PDF(Pubmed)
Abstract:
Sudden cardiac death (SCD) is defined as unexpected death due to a cardiac cause that occurs rapidly. Despite the identification of prevention strategies, SCD remains a serious public health problem worldwide, accounting for 15-20% of all deaths, and is therefore a challenge for modern medicine, especially when it affects young people.
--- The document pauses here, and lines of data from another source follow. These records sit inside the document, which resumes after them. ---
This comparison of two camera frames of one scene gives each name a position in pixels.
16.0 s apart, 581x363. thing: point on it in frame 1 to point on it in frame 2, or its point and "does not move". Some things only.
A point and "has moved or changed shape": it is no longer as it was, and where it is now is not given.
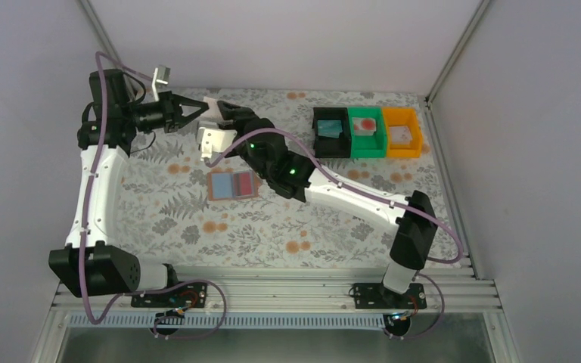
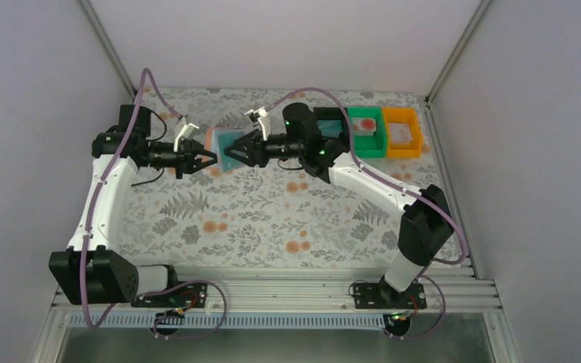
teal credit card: x=329 y=128 has moved or changed shape
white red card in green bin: x=364 y=126 does not move
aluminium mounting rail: x=290 y=290 does not move
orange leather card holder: x=256 y=183 has moved or changed shape
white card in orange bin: x=400 y=134 does not move
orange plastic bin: x=403 y=116 does not move
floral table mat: x=182 y=209 does not move
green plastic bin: x=368 y=146 does not move
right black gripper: x=240 y=119 to x=254 y=151
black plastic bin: x=330 y=147 does not move
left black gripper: x=172 y=111 to x=184 y=159
Sudden cardiac death in young people affects the population aged ≤ 35 years, including athletes and non-athletes, and it is due to various hereditary and non-hereditary causes. After an autopsy, if the cause remains unknown, it is called sudden unexplained death, often attributable to genetic causes. In these cases, molecular autopsy-post-mortem genetic testing-is essential to facilitate diagnostic and therapeutic pathways and/or the monitoring of family members of the cases. This review aims to elaborate on cardiac disorders marked by genetic mutations, necessitating the post-mortem genetic investigation of the deceased for an accurate diagnosis in order to facilitate informed genetic counseling and to implement preventive strategies for family members of the cases.
摘要:
心源性猝死(SCD)被定义为由于快速发生的心脏原因而导致的意外死亡。尽管确定了预防策略,SCD仍然是全球范围内严重的公共卫生问题。占所有死亡人数的15-20%,因此对现代医学来说是一个挑战,尤其是当它影响到年轻人的时候。年轻人心源性猝死影响年龄≤35岁的人群,包括运动员和非运动员,这是由于各种遗传和非遗传原因。验尸后,如果原因不明,它被称为不明原因的突然死亡,通常归因于遗传原因。在这些情况下,分子尸检-验尸基因检测-对于促进诊断和治疗途径和/或监测病例的家庭成员至关重要。这篇综述旨在详细阐述以基因突变为标志的心脏疾病,有必要对死者进行验尸基因调查,以进行准确的诊断,以促进知情的遗传咨询并为案件的家庭成员实施预防策略。